- [Problem] Scan the records below for the line with "Room frame, metres." and the line with "top: straight up". Repeat those two lines and every line between them exactly, and nothing else.

- [Information]
++++++

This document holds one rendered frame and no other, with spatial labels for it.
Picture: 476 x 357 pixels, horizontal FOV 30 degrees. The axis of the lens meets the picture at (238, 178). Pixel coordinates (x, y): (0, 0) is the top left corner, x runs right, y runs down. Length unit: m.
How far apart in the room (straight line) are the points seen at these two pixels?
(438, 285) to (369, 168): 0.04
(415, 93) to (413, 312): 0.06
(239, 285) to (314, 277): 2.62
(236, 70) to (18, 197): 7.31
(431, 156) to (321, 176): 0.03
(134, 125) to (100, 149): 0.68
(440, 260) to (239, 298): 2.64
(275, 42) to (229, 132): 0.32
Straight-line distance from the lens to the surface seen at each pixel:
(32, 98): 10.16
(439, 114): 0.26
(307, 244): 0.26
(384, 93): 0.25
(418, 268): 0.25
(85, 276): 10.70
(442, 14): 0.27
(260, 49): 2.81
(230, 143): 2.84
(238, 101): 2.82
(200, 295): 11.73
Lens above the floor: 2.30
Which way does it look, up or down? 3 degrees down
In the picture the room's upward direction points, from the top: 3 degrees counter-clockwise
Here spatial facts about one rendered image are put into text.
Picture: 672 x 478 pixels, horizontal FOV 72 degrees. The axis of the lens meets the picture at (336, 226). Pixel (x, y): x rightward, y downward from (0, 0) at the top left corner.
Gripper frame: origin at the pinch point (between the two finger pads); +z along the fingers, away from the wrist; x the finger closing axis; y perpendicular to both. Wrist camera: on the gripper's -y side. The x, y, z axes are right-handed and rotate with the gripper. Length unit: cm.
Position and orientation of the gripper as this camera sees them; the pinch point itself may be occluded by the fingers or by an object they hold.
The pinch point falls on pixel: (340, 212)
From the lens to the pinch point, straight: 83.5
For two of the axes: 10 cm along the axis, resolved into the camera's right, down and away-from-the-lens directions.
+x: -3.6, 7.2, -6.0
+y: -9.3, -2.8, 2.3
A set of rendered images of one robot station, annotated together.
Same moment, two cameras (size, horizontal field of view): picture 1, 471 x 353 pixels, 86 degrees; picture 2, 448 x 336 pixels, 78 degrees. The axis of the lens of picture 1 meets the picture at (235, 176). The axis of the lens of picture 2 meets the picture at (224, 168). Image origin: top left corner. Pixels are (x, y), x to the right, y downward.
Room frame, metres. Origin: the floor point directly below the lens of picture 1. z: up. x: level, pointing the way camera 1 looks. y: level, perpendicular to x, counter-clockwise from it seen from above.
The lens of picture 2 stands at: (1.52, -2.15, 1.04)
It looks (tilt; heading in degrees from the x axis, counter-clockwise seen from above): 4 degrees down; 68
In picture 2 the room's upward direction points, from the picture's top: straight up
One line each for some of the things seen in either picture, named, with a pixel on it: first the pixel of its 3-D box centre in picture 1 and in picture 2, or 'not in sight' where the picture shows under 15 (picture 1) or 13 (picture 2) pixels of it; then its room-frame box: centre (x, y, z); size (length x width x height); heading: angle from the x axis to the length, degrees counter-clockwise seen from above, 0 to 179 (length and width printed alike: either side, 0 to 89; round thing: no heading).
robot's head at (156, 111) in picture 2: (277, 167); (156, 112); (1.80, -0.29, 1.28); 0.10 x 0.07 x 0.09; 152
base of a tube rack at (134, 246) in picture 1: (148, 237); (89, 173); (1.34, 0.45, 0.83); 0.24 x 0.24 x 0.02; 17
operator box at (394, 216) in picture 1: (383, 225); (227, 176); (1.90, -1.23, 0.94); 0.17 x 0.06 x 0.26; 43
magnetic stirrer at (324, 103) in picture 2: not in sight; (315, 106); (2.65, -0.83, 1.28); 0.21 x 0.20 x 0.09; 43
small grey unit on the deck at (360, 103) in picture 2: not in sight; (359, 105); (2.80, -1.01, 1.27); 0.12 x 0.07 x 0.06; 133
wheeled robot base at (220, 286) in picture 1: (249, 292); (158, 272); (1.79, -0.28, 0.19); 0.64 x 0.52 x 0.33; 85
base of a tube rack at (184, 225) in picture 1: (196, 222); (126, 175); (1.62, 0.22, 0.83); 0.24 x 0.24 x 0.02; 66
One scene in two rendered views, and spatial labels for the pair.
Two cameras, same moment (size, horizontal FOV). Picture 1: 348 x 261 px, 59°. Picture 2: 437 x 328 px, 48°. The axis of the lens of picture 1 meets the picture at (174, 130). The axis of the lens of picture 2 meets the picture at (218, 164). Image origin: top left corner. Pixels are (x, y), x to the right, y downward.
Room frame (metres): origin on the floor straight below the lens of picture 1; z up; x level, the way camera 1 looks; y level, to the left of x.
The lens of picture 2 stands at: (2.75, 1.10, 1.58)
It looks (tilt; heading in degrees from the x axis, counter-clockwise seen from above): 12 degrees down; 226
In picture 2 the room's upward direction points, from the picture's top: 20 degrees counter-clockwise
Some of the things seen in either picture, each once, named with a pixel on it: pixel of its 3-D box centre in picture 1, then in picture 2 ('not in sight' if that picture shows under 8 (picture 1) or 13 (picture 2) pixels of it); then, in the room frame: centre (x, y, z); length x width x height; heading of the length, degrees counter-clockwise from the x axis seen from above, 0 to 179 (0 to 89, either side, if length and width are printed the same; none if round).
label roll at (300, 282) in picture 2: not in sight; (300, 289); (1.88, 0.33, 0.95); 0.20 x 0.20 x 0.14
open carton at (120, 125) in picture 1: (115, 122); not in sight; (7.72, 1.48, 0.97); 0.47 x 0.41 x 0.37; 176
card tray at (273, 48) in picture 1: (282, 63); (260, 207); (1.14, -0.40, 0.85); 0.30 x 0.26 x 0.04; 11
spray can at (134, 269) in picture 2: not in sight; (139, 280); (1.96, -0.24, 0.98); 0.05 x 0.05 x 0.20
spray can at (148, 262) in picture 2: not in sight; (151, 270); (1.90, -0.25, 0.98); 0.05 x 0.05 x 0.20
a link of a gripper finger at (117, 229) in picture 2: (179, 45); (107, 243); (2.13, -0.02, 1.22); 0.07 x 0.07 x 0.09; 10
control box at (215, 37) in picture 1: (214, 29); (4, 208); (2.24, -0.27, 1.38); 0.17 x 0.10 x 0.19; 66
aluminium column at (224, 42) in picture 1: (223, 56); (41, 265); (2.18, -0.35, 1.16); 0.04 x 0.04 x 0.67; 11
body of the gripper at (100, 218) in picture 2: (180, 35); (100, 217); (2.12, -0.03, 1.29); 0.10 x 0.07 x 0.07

++++++

- [Solution to this problem]
Room frame, metres. Origin: the floor point directly below the lens of picture 1. z: up. x: level, pointing the way camera 1 looks. y: level, perpendicular to x, counter-clockwise from it seen from above.
The lens of picture 2 stands at: (1.52, -2.15, 1.04)
It looks (tilt; heading in degrees from the x axis, counter-clockwise seen from above): 4 degrees down; 68
In picture 2 the room's upward direction points, from the picture's top: straight up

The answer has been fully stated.